The developers described a mix of housing types — single-family lots from entry-level to estate, townhomes and a concentrated multifamily area in the northwest with about 220 apartments — plus commercial space on Farmers Branch Road and a central amenity park with a pool, splash pad and courts. Roberts said the plan includes more than 4 linear miles of walking and hiking trails and roughly 43 acres of preserved habitat and trail-connected green space. The presentation packet shows a proposed pool of about 6,000 square feet and a phasing plan the team estimates will take five to seven years to build out.
Why it matters: the project would add housing diversity and taxable value to Ozark but requires several external approvals and infrastructure upgrades. Roberts and the development team said Ozark Electric Co‑op has agreed in principle to serve the site and is pursuing a territory swap with Liberty Utilities; Liberty’s franchise agreement with the city and its existing infrastructure were cited by the developers as a barrier.
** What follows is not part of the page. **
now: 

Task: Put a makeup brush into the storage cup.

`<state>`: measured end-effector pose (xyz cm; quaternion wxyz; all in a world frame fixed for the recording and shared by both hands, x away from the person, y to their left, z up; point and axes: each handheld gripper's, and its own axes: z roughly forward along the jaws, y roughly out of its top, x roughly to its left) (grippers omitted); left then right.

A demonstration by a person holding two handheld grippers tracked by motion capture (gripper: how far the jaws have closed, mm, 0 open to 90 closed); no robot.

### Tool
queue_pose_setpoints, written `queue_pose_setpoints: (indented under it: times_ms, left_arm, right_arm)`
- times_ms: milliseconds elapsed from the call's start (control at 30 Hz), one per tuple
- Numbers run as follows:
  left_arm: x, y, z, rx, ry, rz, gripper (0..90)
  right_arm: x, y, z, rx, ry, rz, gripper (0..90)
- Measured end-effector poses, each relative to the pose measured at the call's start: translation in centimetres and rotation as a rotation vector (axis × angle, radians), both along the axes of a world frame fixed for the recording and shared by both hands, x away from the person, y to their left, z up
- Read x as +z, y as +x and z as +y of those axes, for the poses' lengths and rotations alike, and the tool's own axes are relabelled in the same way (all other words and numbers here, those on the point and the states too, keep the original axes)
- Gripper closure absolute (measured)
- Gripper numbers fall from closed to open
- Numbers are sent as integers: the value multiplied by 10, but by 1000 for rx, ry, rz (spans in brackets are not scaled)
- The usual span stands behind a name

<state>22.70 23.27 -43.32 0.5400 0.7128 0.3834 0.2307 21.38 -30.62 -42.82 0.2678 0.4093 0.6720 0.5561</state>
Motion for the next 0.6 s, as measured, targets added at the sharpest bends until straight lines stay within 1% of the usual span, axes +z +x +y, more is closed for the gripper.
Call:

Roberts also said the developers were negotiating road requirements with the Ozark Special Road District and working with city staff on wastewater capacity tied to the Lambert’s Lift Station.
During the discussion commissioners and staff raised traffic and access concerns. Roberts said OSRD has requested Farmers Branch Road be widened to three lanes along the development frontage — a change the developers have priced in and said two independent traffic studies did not find necessary. He said developers removed 30 lots from their plan after an updated FEMA floodplain map and redesigned retention and trail areas to avoid the floodplain.
The developers said they plan to use recorded covenants and restrictions (CCRs) to maintain building quality (Roberts pointedly said he did not plan to allow vinyl siding), and to build interior roads to city standards so the streets can be accepted by Ozark. Vertical-build partners named in the presentation include Shubert Mitchell Homes for single-family phases; Roberts said apartment and commercial parcels would likely be sold to or built by separate vertical developers subject to the project CCRs.
Discussion items with no formal action included wastewater capacity and timing, utility rates and cost‑sharing for substation upgrades, whether the apartment buildings would be limited to three stories, emergency access and whether to add dual access for emergency services. Roberts said Ozark Electric has a substation about three‑quarters of a mile north with capacity and that the co‑op has indicated willingness to fund the substation upgrade; he said Liberty had expected developers to share a percentage of that cost.
No annexation, rezoning or permit requests were decided at the meeting. Roberts said the team had previously filed an annexation application in the fall, then withdrew it when they discovered the additional utility-approval requirement. He asked the commission to review the materials and provide feedback before the developers refile.